• WORK TASK: Repeat each line of the listing exactly as written.

[Opening RECORDED INFORMATION section]

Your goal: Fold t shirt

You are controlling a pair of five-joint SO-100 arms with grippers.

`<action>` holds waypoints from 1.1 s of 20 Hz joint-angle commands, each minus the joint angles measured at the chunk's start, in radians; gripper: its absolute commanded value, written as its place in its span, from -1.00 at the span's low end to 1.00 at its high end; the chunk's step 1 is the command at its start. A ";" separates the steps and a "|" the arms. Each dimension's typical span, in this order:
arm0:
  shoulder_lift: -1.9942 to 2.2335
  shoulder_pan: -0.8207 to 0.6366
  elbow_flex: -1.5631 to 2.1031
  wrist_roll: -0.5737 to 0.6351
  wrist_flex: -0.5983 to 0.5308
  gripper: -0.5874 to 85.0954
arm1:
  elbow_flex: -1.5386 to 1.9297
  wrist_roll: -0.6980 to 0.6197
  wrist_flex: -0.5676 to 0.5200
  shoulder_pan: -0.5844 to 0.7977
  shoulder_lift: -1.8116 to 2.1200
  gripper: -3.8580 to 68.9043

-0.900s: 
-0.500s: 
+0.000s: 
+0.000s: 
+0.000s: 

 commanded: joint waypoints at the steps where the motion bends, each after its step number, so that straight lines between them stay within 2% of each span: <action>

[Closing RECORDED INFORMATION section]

• RESULT FOR THIS EXERCISE:
Your goal: Fold t shirt

You are controlling a pair of five-joint SO-100 arms with grippers.

`<action>` holds waypoints from 1.1 s of 20 Hz joint-angle commands, each minus the joint angles measured at the chunk's start, in radians; gripper: its absolute commanded value, written as its place in its span, from -1.00 at the span's low end to 1.00 at its high end; the chunk's step 1 is the command at its start. A ";" separates the steps and a "|" the arms. Each dimension's typical span, in this order:
arm0:
  shoulder_lift: -1.9942 to 2.2335
  shoulder_pan: -0.8207 to 0.6366
  elbow_flex: -1.5631 to 2.1031
  wrist_roll: -0.5737 to 0.6351
  wrist_flex: -0.5983 to 0.5308
  gripper: -0.5874 to 85.0954
arm1:
  elbow_flex: -1.5386 to 1.9297
  wrist_roll: -0.6980 to 0.6197
  wrist_flex: -0.5676 to 0.5200
  shoulder_pan: -0.5844 to 0.7977
  shoulder_lift: -1.8116 to 2.1200
  gripper: -3.8580 to 68.9043

-0.900s: 
-0.500s: 
+0.000s: 
+0.000s: 
+0.000s: 

 commanded: joint waypoints at the steps where the motion bends, each after its step number, so that straight lines between them stay within 2% of each span: <action>

What this exercise required is now done.